Ikonika

Aerotropolis

(Hyperdub; 2013)

By George Bass | 19 July 2013

Ikonika’s Contact, Love, Want, Have (2010) was an important entry in Hyperdub’s canon, proving that bass-heavy, videogame-influenced dubstep wasn’t the preserve of the boys. Sara Abdel-Hamid has since gone from strength to strength, smoothing out her choppy, syncopated beats on her own label Hum + Buzz and now returning to Hyperdub for this sophomore LP. Sleeker but no less cartoony than her debut, it mixes freestyle house into her signature sound and comes off richer than anything she’s done before.

A concept album of sorts based on “getting high and fantasizing about moving to offshore colonies,” Aerotropolis plays like a sci-fi soundtrack bulked up with low-end and 140 BPM rhythms. “Beach Mode (Keep It Simple)” shows how much fun that formula can be, and sees hot new signing Jessy Lanza channeling ‘80s Madonna through Hyperdub hardware. It deserves to be the disco hit of the summer—groovy, melodic, brooding—and demonstrates how finely Abdel-Hamid can crush the last three decades of electronic music. She offsets these pop hooks with plenty of cheeky instrumentals: “Completion V3” and its dark, hulking bass chords like John Carpenter waking up, or a reappearance of those hazy 8-bit synths she became famed for on the ascending “Eternal Mode.”

As boisterous as Aerotropolis is, Abdel-Hamid focuses as much on pushing the envelope as she does on shaking the dance floor. Less tied to the videogame sound of Contact, the sequel has a sleekness that still allows for experiments. “Manchego” marries stuttering ‘80s electro-pop to bass so tuneful it could be an accordion, while on “Backhand Winners” the bass jabs like Morse code, sweetened by ‘80s disco synths. Some ideas are less confident—the warehouse techno of “Practice Beats,” cut short at forty-eight seconds—but others play like symphonies, with “Lights are Forever” balancing keyboards, hand-claps, piano, and electric guitar, eventually building to the most powerful moment on the album.

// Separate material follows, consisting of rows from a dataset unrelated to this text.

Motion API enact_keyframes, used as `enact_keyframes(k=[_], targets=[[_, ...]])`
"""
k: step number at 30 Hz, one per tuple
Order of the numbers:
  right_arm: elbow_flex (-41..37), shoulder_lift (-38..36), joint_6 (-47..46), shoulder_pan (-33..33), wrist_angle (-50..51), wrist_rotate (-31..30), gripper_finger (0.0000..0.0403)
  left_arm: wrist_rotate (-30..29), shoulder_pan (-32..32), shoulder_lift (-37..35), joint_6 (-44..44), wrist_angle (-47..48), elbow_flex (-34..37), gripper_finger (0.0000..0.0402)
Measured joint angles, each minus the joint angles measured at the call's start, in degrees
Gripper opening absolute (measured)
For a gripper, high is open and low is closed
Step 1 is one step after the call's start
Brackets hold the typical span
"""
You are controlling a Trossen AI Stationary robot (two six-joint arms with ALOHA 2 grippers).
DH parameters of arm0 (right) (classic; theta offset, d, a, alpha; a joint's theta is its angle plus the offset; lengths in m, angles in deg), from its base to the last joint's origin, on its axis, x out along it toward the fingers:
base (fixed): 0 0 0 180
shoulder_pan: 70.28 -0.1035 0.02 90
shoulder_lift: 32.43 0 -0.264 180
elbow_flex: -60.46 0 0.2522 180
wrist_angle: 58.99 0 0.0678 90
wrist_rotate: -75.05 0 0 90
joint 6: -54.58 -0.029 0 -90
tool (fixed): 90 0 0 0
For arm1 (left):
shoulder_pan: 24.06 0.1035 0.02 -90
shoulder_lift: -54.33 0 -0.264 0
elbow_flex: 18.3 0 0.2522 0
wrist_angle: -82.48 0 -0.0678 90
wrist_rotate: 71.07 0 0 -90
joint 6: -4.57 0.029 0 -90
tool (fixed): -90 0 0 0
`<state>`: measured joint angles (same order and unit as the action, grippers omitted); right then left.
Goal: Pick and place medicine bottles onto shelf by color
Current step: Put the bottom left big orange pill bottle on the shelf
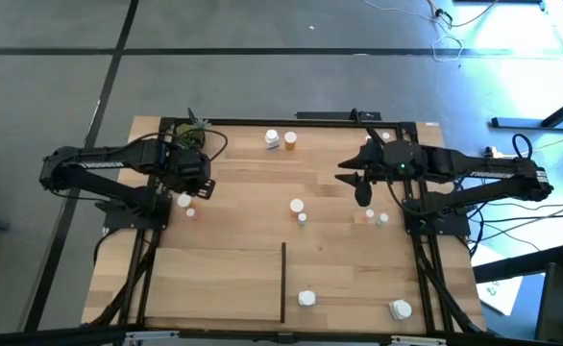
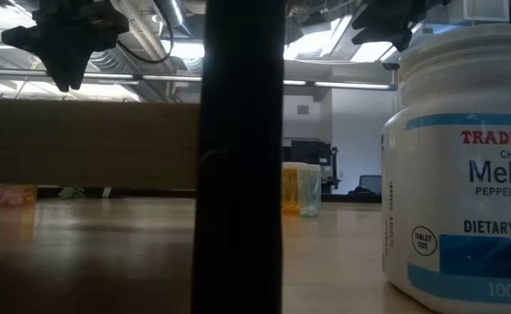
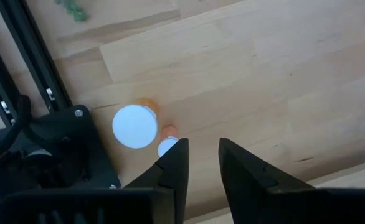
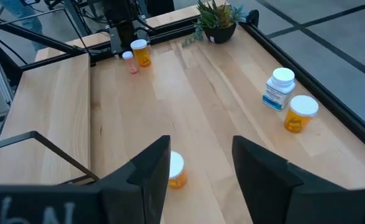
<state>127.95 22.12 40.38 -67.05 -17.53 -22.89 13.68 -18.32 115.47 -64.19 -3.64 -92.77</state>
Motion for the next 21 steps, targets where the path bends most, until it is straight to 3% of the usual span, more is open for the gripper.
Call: enact_keyframes(k=[9, 21], targets=[[0.0, 0.0, 10.1, 0.0, 0.5, 9.8, 0.0174, 0.0, 0.0, 0.0, 9.2, 0.0, 0.0, 0.0085], [0.0, 0.0, 10.0, 0.0, 0.5, 10.0, 0.0174, -0.1, 0.0, 0.0, 10.9, 0.0, 0.0, 0.0085]])
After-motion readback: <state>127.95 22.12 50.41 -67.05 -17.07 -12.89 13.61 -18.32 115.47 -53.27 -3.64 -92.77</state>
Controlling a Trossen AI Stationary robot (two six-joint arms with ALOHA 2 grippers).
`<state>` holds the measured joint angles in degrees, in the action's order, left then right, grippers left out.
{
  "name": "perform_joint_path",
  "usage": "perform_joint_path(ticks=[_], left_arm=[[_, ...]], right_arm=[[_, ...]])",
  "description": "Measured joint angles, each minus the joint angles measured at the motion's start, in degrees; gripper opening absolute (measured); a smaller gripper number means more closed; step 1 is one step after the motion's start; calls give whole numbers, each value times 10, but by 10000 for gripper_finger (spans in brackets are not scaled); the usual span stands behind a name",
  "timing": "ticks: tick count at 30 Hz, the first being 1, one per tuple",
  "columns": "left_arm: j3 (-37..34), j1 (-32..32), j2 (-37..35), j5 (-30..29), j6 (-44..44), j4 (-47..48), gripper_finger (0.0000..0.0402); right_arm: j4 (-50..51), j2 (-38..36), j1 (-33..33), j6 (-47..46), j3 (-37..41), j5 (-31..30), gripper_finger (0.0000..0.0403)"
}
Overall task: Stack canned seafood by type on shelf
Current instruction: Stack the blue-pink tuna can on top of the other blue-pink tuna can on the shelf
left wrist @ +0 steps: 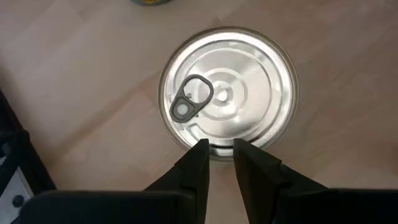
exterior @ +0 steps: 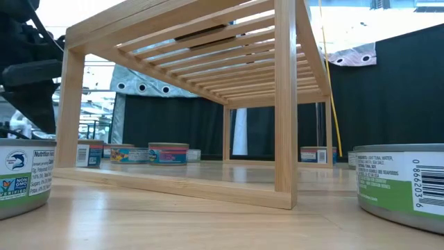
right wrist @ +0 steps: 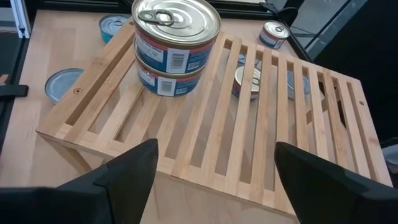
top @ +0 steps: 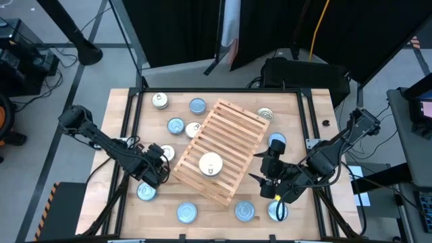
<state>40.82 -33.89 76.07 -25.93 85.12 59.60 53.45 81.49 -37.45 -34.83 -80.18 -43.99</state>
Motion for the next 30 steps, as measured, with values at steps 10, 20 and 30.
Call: perform_joint_path(ticks=[10, 20, 30], left_arm=[[0, 0, 1, 3, 0, -7, 81], [1, 0, 37, 9, 2, -19, 81], [10, -22, 42, 22, 33, -22, 81]], right_arm=[[0, 0, -1, -5, 0, 4, 313], [0, 0, -1, -3, 0, 4, 313], [0, 0, -1, -4, 0, 4, 313]])
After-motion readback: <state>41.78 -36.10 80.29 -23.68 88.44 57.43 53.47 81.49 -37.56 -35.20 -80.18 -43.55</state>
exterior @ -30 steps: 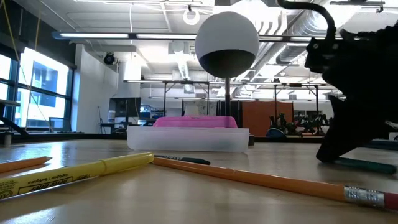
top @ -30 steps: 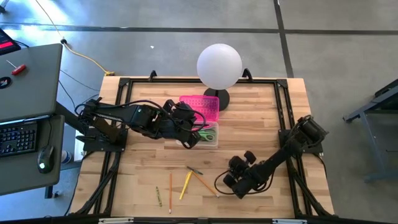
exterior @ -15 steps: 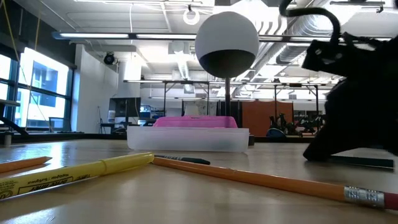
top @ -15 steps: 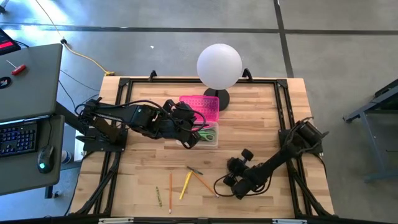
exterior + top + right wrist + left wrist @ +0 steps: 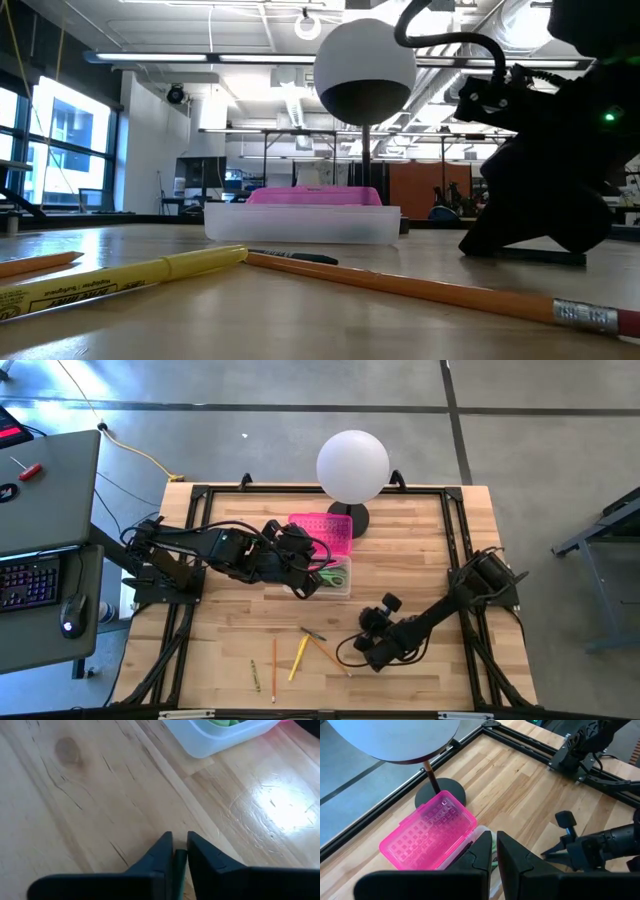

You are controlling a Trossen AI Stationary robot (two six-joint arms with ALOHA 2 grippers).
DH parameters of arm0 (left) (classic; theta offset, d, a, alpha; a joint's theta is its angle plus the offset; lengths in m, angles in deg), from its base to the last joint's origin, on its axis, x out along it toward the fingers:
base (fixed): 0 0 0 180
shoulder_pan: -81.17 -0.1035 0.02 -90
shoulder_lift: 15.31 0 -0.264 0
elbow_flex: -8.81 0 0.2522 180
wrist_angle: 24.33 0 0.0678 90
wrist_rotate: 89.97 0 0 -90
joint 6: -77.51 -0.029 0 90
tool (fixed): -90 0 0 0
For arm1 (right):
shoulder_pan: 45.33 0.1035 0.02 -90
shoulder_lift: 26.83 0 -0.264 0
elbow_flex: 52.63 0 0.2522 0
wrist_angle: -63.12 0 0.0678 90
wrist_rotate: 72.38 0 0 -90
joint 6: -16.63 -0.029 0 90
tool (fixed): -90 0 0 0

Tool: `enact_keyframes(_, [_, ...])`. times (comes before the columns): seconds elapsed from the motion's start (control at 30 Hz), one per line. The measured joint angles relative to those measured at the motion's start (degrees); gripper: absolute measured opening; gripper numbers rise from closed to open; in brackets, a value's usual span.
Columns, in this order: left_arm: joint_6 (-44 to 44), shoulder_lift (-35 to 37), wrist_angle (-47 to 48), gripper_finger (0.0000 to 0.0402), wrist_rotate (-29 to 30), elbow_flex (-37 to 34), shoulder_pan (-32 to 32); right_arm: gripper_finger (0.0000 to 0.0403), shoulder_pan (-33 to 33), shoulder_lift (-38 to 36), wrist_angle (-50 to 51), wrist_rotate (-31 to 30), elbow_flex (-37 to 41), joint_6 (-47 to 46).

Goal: Pick & place school supplies into a supply box
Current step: Put the right dark green crayon into the pink supply box

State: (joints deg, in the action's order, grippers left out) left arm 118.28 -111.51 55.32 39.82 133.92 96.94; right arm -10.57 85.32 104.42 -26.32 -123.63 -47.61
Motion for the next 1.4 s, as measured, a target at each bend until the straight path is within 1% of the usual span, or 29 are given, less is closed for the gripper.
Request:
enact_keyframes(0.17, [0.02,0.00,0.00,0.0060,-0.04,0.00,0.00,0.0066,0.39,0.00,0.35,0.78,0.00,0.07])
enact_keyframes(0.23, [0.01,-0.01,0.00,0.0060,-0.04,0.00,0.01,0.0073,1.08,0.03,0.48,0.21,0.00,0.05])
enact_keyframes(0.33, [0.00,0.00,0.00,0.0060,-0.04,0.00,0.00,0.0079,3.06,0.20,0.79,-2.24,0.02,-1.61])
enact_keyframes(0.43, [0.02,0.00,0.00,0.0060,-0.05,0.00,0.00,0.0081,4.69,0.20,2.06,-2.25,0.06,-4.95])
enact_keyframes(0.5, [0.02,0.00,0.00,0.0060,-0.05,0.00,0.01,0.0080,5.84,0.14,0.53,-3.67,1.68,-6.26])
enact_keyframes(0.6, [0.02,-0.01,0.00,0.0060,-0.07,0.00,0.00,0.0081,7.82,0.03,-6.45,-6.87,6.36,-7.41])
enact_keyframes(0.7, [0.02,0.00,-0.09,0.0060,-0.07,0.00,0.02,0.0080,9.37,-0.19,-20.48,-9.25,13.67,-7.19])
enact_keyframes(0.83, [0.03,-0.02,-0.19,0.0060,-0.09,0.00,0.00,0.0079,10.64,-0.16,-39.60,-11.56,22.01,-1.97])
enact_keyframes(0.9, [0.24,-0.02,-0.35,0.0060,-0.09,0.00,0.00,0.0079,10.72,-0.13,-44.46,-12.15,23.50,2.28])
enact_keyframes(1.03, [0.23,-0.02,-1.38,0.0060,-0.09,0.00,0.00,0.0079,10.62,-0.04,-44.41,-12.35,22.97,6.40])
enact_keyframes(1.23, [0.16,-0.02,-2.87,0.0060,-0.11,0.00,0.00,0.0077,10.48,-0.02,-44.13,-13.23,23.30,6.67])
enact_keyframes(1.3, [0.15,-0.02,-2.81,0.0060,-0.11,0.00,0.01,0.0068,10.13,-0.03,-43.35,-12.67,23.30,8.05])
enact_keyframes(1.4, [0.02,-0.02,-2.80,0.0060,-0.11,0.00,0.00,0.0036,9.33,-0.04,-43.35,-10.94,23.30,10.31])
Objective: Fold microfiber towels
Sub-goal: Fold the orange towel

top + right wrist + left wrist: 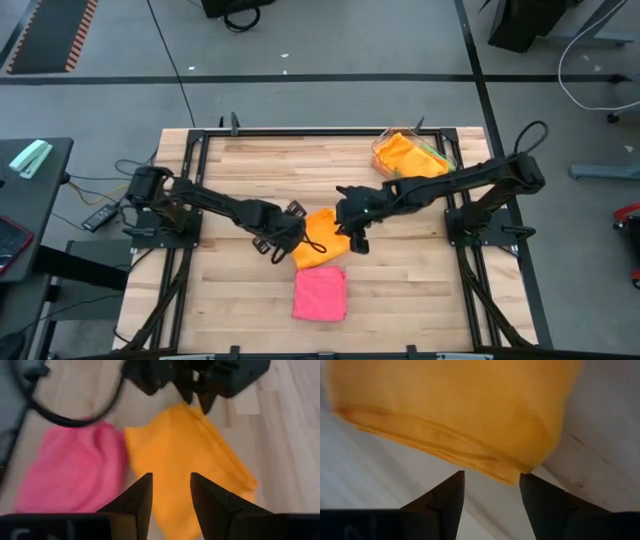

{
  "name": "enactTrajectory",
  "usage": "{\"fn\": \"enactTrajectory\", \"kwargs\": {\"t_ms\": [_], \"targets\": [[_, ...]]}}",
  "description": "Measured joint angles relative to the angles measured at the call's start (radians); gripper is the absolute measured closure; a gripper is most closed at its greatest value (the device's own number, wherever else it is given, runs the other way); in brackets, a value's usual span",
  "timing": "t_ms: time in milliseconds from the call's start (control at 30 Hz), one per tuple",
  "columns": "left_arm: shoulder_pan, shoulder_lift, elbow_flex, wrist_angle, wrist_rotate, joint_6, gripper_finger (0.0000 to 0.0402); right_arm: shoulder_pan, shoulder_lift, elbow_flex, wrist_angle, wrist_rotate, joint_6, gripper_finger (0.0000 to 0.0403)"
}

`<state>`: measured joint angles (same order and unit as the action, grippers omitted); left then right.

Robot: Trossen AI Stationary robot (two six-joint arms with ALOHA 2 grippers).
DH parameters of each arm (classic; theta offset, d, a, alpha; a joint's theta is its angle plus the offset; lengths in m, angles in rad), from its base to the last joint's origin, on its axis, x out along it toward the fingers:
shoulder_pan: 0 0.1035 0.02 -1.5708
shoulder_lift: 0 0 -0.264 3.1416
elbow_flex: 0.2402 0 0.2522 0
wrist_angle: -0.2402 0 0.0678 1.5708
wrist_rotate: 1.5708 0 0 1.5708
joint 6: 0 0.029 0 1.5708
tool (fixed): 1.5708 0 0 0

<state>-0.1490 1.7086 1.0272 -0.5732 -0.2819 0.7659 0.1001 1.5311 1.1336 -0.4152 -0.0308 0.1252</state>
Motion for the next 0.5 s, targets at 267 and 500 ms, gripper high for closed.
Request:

The most satisfying side to Aerotropolis is how it doesn’t let its space electronica notions hamper its sense of fun. Abdel-Hamid is happy to work through the recipe she made her name with—zappy synths, garage beats, bass arpeggios, and chiptune—but now her ideas have a target, and an eloquent, emotional edge to them. Maybe Kuedo’s made her watch Blade Runner every night for a year but Aerotropolis takes Hyperdub’s retro-futurism to a new plain, one that’ll earn Abdel-Hamid a lot of followers when she eventually migrates full-time to Hum + Buzz.